Activists from Australia visited Merak recently and reported on the horrific conditions on the boat. Madhuni and Saranathan faced difficulties when they attempted to bring resources to the refugees on the boat. They were unable to distribute visa application forms among those on the boat as they had intended. This restriction of the access to activists, media, legal support and anyone wishing to assist the refugees is totally unacceptable.

Since 11 October these refugees have been held on a tiny boat with unbearable conditions. The Australian and Indonesian governments have so far been extremely slow in responding the demands for asylum rights. Speaking to ABC News on Wednesday 30 December, Australian Home Affairs Minister Brendan O’ Connor stated that: “Australia will help resettle some of those on board the boat, but only after their asylum claims are processed by the UN refugee agency” and claimed that Australia has a fair off-shore humanitarian programme.

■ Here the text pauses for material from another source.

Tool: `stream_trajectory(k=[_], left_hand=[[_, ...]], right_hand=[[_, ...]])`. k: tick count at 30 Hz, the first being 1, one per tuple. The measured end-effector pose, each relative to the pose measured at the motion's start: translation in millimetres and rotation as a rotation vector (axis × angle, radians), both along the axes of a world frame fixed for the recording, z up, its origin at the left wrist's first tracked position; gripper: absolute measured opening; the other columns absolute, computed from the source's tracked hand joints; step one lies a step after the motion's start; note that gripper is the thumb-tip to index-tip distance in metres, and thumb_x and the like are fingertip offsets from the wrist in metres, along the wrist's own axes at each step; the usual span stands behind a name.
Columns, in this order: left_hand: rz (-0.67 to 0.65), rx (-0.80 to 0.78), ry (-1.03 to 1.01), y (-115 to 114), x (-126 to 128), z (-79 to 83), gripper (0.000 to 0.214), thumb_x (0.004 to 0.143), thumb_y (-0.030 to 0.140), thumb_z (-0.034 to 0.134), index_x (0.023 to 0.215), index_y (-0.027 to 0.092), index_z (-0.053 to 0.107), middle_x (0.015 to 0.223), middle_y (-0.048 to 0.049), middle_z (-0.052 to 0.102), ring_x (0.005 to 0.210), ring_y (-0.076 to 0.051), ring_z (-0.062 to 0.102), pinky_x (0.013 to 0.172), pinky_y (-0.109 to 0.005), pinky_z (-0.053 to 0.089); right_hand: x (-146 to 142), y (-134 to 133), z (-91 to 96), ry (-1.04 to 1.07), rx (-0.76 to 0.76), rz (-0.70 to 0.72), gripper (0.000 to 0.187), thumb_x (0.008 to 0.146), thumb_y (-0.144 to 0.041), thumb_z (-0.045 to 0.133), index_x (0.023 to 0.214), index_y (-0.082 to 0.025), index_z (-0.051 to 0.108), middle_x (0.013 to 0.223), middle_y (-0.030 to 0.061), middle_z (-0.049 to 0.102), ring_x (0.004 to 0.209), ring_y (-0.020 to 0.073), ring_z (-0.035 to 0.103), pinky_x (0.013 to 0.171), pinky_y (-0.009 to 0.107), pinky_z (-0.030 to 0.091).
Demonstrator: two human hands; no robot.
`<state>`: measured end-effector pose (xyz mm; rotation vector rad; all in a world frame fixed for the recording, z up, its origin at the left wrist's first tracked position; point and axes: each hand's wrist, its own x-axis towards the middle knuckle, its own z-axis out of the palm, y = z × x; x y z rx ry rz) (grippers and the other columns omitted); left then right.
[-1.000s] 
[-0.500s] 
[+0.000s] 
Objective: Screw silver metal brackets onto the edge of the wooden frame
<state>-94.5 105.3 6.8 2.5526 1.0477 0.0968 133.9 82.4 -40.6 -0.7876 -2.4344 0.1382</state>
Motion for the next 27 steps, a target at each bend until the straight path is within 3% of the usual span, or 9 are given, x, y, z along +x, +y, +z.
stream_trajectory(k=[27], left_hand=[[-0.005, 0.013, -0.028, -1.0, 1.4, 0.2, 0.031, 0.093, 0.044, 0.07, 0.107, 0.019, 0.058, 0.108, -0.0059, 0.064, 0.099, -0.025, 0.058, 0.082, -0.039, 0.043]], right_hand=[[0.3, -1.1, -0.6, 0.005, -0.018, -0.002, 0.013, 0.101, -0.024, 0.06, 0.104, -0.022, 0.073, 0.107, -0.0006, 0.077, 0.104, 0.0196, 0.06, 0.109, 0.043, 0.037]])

The refugees welcome this statement but there has been no evidence of an off-shore humanitarian programme when dealing with their case. In fact the Indonesian government, working closely with the Australian government, has denied UNHCR access to the boat. Australia’s so-called ‘Indonesian solution’ to control refugee intake has already called death and a humanitarian crisis.

Tamil Solidarity demands genuine action to resolve the refugees’ desperate situation without wasting a single day. UNHCR must immediately begin the claims process. If the Australian government is serious about a humanitarian solution then it must act immediately to resolve the crisis. It is absolutely disgraceful to knowingly keep these refugees under such harsh conditions. These refugees, who fled enormous repression under the brutal Sri Lankan regime, feel abandoned by the governments. Two months is already too long to wait. Not another day should be wasted.